Patricia D on May 10 on
I agree with you, Mark B, and I’d like to add that in all of the first 4 pictures that AI mustered up from all the thousands human creators it took to make those pictures from, did not give me ‘a feeling’ as I normally seek to find — (and also strive to paint). I would prefer to seek one of those thousand artists that painted 1/1000th of it, because then I may have ‘felt’ something. In fact, the first 4 pictures looked very much the same, with the same colour tones (bright) and have a ‘fantasy’ effect – not saying that’s bad, just saying it’s not my cup of tea, not something I would spend a lot of money on, even if I liked it, for the exact reasons you spoke of in your comment.

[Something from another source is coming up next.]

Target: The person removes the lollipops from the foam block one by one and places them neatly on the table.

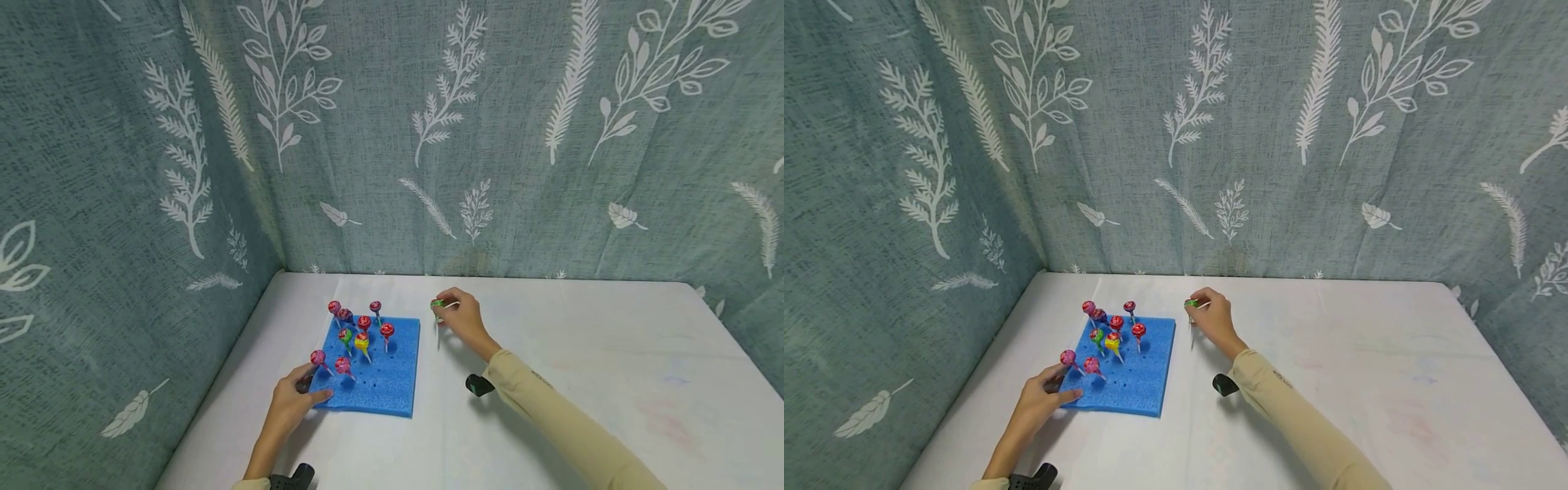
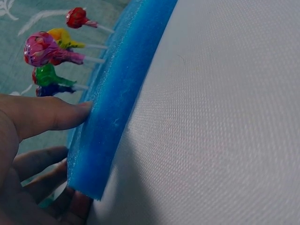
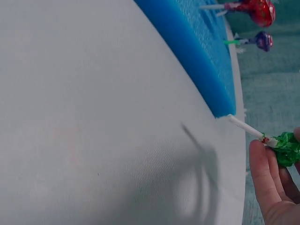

I find it rather sad that AI is taking over the art world, but I will continue painting ‘my way’ just because I love to put my feelings onto canvas or paper or other surfaces with brushes and pallet knives, and hope the feeling reaches the person(s) looking at it.
I won’t even complain if it doesn’t show up on “Antiques Roadshow” but as all artists, I always have hopes it will end up on somebody’s wall being appreciated as ‘human-made’ art.
Jose Batao on
What about paintings done on walls or murals and the like? Unless a physical robot or anything serving the same purpose is constructed to do such paintings they can’t be executed. To construct them may not be practical and economical. AI still can’t replace real artists but can help artists, though, in enhancing their creative imagination to be able to come up with more amazing works of art.
Lynda Williams on
This is very well stated. Thank you for putting AI “art” in perspective. For the artist, it’s not so much about the end product. It is also very much about the process. I really liked what you said about AI’s understanding of art being a composition of what humans have said and done concerning art, and not AI’s own interpretation. AI is still human, but it is an extension of humanity. Great topic; very timely. Thank you.
Mark Byrne on
Al art and human created art, oh wait a minute what about art created on a computer? There seems to be a fine line dividing them. Are they all art, maybe! Are they the art that comes to mind with a van Gogh or Picasso? I would say no. Where I see the difference is that it will be much harder to make a career being an artist. We live in a “right now society”! You want something for that blank spot on the wall, you order with an idea of what you want, and an Al operator has it at your front door in four days. It may look pretty but it will never have any real value to the new owner, they will get tired of it, and it will be in next summer’s yard sale. A piece of art bought at last summers “Art Walk” may end up in a closet but sooner or later it will be on an episode of “Antiques Roadshow”!